▸ **Task goal**: State how many lines of the entries include the string "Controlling", please, leaving out everything but the number.

▸ **Dataset entries**:

◇ ◇ ◇ ◇ ◇ ◇ ◇

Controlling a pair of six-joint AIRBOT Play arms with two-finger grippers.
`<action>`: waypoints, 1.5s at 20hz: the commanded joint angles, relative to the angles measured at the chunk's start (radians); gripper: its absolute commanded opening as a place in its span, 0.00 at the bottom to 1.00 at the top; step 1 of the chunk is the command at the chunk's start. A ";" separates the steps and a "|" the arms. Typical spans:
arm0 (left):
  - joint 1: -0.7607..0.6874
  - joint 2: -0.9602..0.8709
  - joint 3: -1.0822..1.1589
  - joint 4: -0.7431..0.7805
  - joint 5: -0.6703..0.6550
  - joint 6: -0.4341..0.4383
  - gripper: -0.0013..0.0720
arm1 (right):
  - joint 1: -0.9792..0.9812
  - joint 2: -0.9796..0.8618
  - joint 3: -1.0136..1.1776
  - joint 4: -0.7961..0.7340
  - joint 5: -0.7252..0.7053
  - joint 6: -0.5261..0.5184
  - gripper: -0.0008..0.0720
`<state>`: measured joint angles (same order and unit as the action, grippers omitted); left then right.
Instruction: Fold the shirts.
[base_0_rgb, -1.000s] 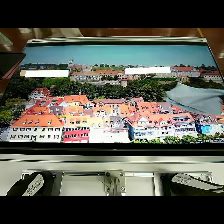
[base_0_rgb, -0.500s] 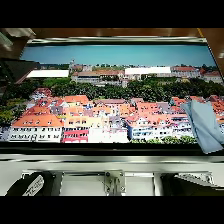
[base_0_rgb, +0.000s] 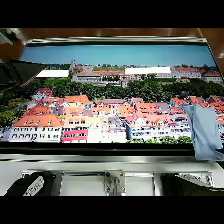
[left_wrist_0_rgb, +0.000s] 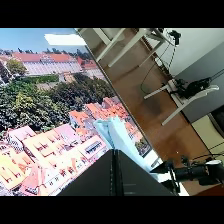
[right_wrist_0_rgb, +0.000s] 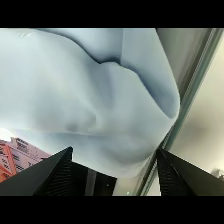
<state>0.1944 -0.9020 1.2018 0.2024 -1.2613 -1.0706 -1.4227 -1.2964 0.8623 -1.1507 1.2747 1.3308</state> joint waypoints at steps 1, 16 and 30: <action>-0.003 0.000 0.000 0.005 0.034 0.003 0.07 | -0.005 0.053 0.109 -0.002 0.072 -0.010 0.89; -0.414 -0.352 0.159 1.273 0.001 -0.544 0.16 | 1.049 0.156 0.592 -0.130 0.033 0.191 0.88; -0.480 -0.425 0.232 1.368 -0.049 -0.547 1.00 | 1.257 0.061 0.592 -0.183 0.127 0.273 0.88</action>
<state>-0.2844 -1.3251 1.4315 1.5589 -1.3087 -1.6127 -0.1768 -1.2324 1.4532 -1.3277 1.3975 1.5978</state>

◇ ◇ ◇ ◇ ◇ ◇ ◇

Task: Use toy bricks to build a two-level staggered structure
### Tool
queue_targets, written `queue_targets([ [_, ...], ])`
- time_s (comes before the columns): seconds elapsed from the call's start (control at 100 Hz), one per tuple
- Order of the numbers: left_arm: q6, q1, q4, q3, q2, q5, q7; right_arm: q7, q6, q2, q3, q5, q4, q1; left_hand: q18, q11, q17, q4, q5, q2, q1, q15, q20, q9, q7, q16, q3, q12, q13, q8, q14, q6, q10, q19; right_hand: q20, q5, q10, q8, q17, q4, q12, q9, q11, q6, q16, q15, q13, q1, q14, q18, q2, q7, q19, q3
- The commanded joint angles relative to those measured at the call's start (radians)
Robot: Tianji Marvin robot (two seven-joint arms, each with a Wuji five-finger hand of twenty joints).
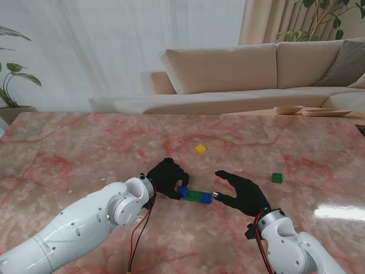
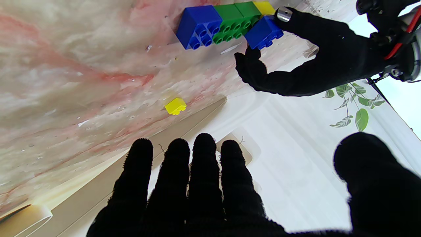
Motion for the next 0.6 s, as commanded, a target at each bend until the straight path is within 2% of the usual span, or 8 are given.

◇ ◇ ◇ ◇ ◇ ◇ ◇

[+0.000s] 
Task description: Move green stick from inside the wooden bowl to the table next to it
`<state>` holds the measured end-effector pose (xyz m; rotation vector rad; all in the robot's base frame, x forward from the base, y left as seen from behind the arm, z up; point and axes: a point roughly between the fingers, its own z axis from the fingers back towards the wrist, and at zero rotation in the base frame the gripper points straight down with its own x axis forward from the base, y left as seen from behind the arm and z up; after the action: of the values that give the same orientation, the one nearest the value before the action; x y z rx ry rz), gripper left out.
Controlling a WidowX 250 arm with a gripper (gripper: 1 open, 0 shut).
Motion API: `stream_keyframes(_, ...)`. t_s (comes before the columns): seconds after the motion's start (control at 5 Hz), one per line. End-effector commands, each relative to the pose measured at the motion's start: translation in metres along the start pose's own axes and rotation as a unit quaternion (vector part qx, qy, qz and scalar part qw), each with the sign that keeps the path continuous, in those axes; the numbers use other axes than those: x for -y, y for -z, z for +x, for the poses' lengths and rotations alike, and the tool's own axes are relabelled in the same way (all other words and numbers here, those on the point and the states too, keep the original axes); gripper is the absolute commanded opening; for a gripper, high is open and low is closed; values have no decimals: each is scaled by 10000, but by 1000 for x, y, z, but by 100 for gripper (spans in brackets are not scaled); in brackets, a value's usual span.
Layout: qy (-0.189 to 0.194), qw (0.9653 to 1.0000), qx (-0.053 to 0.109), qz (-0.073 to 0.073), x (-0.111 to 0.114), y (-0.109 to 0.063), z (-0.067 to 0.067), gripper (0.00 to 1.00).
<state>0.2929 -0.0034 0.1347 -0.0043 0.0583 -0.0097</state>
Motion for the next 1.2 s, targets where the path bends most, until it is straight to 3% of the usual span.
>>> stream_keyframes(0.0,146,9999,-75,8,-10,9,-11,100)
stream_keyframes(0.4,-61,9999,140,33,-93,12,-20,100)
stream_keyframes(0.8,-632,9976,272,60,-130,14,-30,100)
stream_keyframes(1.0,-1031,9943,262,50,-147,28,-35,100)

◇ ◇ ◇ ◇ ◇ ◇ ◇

▸ **Result**: 2